_SUPPLIED MATERIAL_
##########
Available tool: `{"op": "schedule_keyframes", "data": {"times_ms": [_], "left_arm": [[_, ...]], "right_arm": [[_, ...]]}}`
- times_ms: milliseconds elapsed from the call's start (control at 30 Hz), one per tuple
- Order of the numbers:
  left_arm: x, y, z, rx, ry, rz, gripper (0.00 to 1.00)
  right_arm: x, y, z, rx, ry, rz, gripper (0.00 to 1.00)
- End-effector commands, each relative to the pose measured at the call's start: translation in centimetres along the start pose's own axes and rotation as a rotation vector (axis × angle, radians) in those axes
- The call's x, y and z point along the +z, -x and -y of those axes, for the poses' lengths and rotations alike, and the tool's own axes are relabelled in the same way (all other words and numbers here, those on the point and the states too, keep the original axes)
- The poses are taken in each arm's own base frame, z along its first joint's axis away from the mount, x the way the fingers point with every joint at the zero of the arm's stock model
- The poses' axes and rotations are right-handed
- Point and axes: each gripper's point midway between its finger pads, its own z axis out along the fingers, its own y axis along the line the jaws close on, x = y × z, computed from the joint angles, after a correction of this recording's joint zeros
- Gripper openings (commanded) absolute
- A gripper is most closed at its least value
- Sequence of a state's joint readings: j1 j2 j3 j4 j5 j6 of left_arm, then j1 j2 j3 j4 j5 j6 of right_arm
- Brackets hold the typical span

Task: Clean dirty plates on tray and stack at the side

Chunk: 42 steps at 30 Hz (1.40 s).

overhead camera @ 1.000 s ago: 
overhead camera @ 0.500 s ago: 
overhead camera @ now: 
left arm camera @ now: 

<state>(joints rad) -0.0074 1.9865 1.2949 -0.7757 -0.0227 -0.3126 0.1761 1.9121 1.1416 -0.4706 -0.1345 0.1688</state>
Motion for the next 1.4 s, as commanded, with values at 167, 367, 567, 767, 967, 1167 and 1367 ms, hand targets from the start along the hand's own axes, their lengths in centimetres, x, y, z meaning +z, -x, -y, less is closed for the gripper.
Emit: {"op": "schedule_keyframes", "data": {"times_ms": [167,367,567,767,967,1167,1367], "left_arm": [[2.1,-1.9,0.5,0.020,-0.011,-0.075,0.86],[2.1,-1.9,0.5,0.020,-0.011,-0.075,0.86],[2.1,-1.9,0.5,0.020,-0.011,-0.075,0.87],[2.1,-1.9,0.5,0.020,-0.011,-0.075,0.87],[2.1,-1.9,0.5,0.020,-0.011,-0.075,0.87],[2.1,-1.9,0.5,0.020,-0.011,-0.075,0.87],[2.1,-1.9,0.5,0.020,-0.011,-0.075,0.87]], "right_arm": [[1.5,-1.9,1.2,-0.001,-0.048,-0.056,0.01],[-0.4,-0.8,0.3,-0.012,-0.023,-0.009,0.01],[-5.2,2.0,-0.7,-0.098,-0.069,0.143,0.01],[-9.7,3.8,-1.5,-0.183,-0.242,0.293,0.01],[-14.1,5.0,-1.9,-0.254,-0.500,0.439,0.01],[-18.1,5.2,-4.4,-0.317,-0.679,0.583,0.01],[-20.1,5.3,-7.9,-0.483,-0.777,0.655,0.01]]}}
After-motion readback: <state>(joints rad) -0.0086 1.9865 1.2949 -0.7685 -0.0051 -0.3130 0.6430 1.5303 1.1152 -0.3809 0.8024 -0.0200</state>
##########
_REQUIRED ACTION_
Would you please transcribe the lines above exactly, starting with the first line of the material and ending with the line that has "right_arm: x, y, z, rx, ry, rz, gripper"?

_EXERCISE OUTPUT_
Available tool: `{"op": "schedule_keyframes", "data": {"times_ms": [_], "left_arm": [[_, ...]], "right_arm": [[_, ...]]}}`
- times_ms: milliseconds elapsed from the call's start (control at 30 Hz), one per tuple
- Order of the numbers:
  left_arm: x, y, z, rx, ry, rz, gripper (0.00 to 1.00)
  right_arm: x, y, z, rx, ry, rz, gripper (0.00 to 1.00)

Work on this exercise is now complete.